Он выключил приемник и остановил машину.

Тишина сначала испугала его. Было так тихо, что, казалось, в мире нет ни города, ни машин, ни самолетов. Солнце высвечивало березы, и они стояли необыкновенно белые и яркие.

Он огляделся. Эта часть леса была пустынна. Не зря он целую неделю, по утрам, изучая местность, приезжал сюда.

Он вчера нашел узкий тупичок в густом кустарнике и загнал туда машину. Теперь заметить ее можно было, только подойдя вплотную.

Пора. Он открыл кейс, проверил полиэтиленовые мешки, достал пистолет, навинтил глушитель и снова спрятал. Пора.

***

Роса. Березы. Солнце. Тишина.

Дети спали, но Лиза не выключала приемник. Она слушала песню. Она слушала Анне Вески, ее прерывающийся, как после сильного бега, голос и пыталась вспомнить фильм, в котором впервые прозвучала эта песня. Лиза шла по двору к сараю, пританцовывая в такт песни.

Утро было солнечным и радостным.

Ее ждал привычный день. Добрые заботы и радость человека, нашедшего свое счастье в семье. Она открыла дверь сарая, и корова, увидев ее, замычала, словно здороваясь.

Лиза поставила приемник на пол и начала доить корову.

Первые струи молока звонко ударились о дно ведра.

***

Генерал-полковник в отставке Архипов просыпался всегда в шесть. Зимой и летом. Много лет подряд.

Комната его была на втором этаже дачи. В ней не было ничего лишнего.

Одну стену занимал книжный шкаф с мемуарами и военной справочной литературой, все остальные были завешаны картами, на которые генерал наносил топографические обозначения сражений минувшей войны.

Он уже выпустил одну книжку воспоминаний, а сейчас работал над новым трудом, который не только охватывал ту локальную ситуацию, в которой ему приходилось участвовать лично, но и отражал его масштабные раздумья по поводу войны в целом, на всех театрах боевых действий.

Кроме полок, в комнате стоял заправленный с казарменной строгостью топчан и грубо сколоченный стол. В маленьком коридорчике приткнулся шкаф с кителями и шинелью генерала. Он никогда не носил штатского костюма.

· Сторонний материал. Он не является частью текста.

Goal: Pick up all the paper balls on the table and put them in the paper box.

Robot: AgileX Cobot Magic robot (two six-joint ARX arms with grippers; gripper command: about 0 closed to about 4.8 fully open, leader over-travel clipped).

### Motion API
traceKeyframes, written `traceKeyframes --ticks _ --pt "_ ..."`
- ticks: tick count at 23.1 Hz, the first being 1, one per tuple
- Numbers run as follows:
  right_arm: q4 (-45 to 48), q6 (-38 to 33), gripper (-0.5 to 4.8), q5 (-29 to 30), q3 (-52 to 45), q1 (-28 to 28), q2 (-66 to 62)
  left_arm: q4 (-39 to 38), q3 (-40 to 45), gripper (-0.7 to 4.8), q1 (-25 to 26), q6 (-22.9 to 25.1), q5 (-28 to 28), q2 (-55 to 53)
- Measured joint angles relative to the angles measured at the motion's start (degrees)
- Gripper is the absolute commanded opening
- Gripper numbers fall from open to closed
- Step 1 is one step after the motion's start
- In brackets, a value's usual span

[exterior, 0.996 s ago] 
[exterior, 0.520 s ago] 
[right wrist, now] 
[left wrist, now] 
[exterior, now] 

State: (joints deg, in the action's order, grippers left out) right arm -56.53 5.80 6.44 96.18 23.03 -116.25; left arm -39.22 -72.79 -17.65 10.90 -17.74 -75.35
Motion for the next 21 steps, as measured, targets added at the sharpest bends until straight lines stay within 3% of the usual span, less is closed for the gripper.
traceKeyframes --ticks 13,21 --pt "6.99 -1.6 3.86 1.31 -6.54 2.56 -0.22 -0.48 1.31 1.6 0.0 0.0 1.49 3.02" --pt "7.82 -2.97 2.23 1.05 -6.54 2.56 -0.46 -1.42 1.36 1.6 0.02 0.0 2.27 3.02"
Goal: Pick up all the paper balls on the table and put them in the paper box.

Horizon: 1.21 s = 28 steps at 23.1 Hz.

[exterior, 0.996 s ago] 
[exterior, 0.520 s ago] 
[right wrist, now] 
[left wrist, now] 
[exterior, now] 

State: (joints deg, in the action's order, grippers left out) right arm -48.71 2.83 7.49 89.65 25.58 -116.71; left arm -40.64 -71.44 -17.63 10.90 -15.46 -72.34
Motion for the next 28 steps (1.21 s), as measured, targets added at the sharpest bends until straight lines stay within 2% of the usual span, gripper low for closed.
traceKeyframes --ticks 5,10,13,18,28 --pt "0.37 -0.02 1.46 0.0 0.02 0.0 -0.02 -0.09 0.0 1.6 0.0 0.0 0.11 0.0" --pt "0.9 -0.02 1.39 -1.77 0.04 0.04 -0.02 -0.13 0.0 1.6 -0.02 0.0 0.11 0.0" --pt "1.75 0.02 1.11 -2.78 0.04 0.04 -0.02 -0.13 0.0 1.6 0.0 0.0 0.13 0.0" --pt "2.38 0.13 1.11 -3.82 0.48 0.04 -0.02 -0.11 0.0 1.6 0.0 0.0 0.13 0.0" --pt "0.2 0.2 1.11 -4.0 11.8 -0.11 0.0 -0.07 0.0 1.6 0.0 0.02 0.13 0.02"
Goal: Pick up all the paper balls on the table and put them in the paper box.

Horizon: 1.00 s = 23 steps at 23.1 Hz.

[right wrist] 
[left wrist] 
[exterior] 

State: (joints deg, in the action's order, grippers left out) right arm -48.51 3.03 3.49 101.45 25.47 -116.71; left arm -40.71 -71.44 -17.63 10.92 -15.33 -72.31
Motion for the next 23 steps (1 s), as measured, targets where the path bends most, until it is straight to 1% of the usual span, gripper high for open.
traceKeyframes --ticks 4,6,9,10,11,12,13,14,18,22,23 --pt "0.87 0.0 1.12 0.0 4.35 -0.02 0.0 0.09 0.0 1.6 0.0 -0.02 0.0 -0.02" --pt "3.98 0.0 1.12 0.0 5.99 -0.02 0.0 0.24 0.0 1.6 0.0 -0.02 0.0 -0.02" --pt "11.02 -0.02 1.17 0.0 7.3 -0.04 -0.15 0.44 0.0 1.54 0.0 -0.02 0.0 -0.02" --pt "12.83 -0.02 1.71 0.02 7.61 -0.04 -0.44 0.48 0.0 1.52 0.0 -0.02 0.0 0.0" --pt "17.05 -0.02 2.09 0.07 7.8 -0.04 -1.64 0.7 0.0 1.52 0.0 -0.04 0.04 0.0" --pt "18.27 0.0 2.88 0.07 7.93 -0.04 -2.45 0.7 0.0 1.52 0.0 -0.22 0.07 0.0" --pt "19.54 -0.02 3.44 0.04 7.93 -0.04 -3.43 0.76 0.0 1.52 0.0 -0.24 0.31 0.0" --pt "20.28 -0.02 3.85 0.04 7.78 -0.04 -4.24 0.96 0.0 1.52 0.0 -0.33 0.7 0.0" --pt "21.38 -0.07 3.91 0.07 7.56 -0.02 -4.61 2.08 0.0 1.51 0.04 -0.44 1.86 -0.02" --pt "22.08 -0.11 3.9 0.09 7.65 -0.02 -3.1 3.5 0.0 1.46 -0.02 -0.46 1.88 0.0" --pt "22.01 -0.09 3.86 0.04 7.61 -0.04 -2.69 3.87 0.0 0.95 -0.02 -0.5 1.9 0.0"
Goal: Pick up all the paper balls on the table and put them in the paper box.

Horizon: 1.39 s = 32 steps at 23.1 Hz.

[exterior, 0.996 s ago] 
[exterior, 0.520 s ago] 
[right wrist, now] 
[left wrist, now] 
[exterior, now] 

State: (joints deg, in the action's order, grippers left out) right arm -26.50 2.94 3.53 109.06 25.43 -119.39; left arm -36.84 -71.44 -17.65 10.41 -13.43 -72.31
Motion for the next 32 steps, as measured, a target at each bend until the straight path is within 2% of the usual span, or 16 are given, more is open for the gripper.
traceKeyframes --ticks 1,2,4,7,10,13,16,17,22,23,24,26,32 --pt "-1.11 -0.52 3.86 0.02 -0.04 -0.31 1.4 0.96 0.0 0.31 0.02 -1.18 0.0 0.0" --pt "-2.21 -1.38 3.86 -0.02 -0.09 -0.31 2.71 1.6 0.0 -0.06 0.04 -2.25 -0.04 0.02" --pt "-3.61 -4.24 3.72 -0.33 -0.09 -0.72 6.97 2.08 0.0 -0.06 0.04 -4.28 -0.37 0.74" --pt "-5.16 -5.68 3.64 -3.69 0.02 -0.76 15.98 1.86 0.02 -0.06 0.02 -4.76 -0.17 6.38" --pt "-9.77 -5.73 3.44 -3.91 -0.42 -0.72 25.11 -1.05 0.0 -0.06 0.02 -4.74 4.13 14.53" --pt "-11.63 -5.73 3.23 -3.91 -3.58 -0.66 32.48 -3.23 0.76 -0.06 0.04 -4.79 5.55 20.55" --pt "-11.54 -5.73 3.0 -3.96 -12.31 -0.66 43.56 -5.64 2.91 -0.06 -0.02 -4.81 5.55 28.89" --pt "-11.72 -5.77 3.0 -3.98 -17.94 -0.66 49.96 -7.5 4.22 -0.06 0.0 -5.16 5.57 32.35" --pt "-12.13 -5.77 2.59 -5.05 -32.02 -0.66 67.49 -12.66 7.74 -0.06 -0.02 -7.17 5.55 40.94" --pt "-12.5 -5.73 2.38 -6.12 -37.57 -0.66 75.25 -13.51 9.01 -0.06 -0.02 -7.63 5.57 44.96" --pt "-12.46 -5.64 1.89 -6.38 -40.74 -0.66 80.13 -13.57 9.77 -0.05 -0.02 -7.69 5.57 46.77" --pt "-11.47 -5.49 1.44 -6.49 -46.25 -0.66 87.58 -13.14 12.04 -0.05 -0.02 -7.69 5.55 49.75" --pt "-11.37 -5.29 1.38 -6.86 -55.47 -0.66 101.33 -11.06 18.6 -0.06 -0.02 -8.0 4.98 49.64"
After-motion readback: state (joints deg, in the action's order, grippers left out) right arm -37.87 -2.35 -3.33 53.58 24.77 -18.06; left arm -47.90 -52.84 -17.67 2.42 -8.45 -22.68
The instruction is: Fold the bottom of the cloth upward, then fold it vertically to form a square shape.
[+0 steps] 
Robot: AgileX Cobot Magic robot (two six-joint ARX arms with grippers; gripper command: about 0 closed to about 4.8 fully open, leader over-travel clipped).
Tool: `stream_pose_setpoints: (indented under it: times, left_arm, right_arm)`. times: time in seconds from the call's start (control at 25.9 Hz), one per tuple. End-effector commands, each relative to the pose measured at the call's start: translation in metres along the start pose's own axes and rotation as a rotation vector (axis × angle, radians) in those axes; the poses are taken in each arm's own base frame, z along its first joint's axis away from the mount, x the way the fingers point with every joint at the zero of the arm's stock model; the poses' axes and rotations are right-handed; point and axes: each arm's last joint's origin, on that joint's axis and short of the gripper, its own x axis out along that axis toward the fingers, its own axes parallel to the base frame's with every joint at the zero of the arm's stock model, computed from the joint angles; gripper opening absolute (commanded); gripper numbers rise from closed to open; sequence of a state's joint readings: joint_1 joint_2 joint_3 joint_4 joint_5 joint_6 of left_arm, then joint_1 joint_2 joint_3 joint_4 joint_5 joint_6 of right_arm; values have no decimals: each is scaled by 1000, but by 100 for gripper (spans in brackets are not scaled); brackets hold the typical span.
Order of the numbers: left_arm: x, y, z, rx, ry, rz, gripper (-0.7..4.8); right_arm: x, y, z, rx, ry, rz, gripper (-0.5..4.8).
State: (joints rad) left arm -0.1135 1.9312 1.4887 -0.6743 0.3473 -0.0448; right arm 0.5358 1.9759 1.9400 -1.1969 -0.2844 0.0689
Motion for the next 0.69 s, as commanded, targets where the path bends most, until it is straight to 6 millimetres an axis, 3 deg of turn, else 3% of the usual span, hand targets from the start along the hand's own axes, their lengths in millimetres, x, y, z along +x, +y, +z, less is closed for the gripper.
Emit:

Много лет назад, после войны, по настоянию жены, он пошил дорогой бостоновый костюм. Прошел в нем ровно двадцать минут, вернулся домой и переоделся в форму. С тех пор он никогда не снимал ее.

Вот и сегодня на стуле висела форменная рубашка, отутюженные брюки, рядом стояли матово начищенные туфли.

В одних трусах и тапочках Архипов спустился по винтовой лестнице вниз. На первом этаже также царила военная строгая чистота.